Usefulness of the $\sigma(L^\infty,L^1)$ topology in the context of differential equations

Question

In Brezis's Functional Analysis book through chapters 3-4, I've seen the $\sigma(L^\infty,L^1)$ topology on $L^\infty$ but did not see (so far) any application of it in differential equations. Is there an example of a differential equation where this topology might be helpful in analyzing the $L^\infty$ norm of the solution for example? Or maybe some other thing I don't know about?

Answer 1

This topology is ubiquitous in modern analysis of PDEs, typically in conjunction with the Banach-Alaoglu theorem. (Bounded sets in $L^\infty$ are relatively compact for the predual $\sigma(L^\infty,L^1)$ / weak-$\ast$ topology.)

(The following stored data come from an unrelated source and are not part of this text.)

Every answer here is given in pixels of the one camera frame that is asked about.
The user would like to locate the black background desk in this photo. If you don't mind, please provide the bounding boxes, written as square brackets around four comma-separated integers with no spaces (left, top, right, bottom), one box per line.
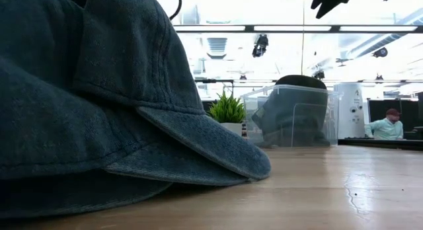
[337,137,423,151]

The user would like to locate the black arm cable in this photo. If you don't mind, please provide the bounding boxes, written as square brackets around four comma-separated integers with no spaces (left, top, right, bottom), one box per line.
[169,0,183,21]

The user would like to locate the black partition panel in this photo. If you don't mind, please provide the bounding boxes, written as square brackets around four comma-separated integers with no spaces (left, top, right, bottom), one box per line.
[368,98,423,141]

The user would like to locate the black overhead camera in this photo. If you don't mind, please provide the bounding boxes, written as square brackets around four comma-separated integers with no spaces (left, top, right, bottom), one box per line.
[251,34,270,58]

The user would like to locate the clear plastic storage bin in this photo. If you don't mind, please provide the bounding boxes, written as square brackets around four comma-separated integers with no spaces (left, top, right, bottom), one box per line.
[240,84,341,149]

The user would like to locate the blue denim cap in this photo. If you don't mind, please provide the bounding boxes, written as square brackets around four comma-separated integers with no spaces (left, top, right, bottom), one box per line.
[0,169,173,220]
[0,0,249,187]

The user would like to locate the person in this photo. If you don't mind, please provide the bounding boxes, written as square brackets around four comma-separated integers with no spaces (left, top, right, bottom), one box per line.
[364,108,404,141]

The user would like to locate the dark grey denim cap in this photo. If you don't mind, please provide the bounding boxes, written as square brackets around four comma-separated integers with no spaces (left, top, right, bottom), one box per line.
[254,74,331,148]

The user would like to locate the white cylindrical machine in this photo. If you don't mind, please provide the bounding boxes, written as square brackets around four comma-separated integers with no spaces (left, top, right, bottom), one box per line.
[333,83,370,140]

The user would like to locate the dark grey clothes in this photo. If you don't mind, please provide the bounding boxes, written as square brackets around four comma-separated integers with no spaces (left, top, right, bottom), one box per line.
[71,0,272,182]

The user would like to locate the green potted plant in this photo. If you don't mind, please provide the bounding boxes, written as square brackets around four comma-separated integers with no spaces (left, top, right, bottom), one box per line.
[207,90,248,137]

Here is one (not so) specific scenario: When trying to prove existence of solutions to non-linear PDEs, one possible and classical approach is to approximate the equation by a sequence of better-behaved ones, for which one can construct a solution $u_n$. If the approximation is well constructed (typically the "structural" properties that one expects formally from the original equation should be reflected in the approximation procedure) then the approximate solutions usually satisfy some "nice" estimates. For example if $\{u_n\}$ satisfies Lipschitz bounds uniformly in $n$ then one can conclude that the derivatives $ \nabla u_n\overset{\ast}{\rightharpoonup} \nabla u$ for the weak-$\ast$ ($\sigma(L^\infty,L^1)$) topology. The Arzelà-Ascoli theorem moreover gives strong uniform convergence $u_n\to u$, which helps passing to the limit in non-linear terms.

For example, if the PDE is quasi-linear elliptic of the form $div(A(u) \nabla u)=f(u)$ then typically one approximates $A_n,f_\approx A,f$ (e.g. by truncation $A_n(u):=A(\min(n,u))$). The above procedure allows to pass to the limit in the weak formulation $$ \int A_n(u_n)\nabla u_n\cdot \nabla\varphi \to \int A(u)\nabla u\cdot \nabla\varphi $$ and $$ \int f_n(u_n)\varphi\to \int f(u)\varphi $$ for any fixed reasonably smooth test-function $\varphi$.

Another such example is the theory of viscosity solutions Due to Crandall-Lions. Here the Hamilton-Jacobi PDE $$ \partial_t u+H(x,u,\nabla u)=0 $$ is usually approximated by a "viscous" Hamilton-Jacobi-Bellman equation $$ \partial_t u_\epsilon+H(x,u_\epsilon,\nabla u_\epsilon)=\epsilon\Delta u_\epsilon, $$ and the solution is constructed as $u=\lim\limits_{\epsilon\to 0}u_\epsilon$.

Answer 2

This is really a comment but will be too long for that. It is also admittedly rather tangential to your question but I hope it can add some context to it and provide useful information. Some of the most important spaces in analysis consist of spaces of bounded functions or operators with the supremum norm. These are often non-separable and non-reflexive Banach spaces. A priori that is not a disadvantage but they do have further negative properties concerning the interaction of their functional analytical properties with those of the underlying spaces—density properties, representability of the dual, tensor-product representations for spaces on products, stability and continuity of certain natural functors. All of these suggest that the norm topology is, in a certain sense, too strong and this has led to the introduction of certain weaker lc topologies which, however, retain the all important property of completeness. At first sight these constructions might appear to be rather ad hoc but in fact they are all examples of so-called mixed topologies (Wiweger) and they have been intensively studied by many mathematicians under a host of names (strict topologies, two-normed spaces, Saks spaces). The general idea is that one replaces the norm by the finest lc topology which agrees on the unit ball with a suitable natural topology on the unbounded elements. Examples of spaces where this has been applied are: bounded continuous functions on a completely regular spaces, bounded holomorphic functions on a complex domain, bounded operators on a Banach spaces (or even between two such), in particular the case of Hilbert spaces and, more generally, von Neumann algebras.

Your case is, of course, that of bounded measurable functions—here one can mix the norm with the weak $\ast$- or the $L^1$-topology (the latter was the original application of this method by Saks—hence the name “Saks space”). The main importance of this to differential equations is that it can happen that the unit ball in such a resulting space is compact, something which can never happen in infinite dimensional Banach spaces, and this is vital in many arguments in ode’s and pde’s. For example, the natural extension of the Peano existence theorem fails for fields with values in a Banach space but there is a version which holds for certain Saks spaces, in particular for the one implicit in your question.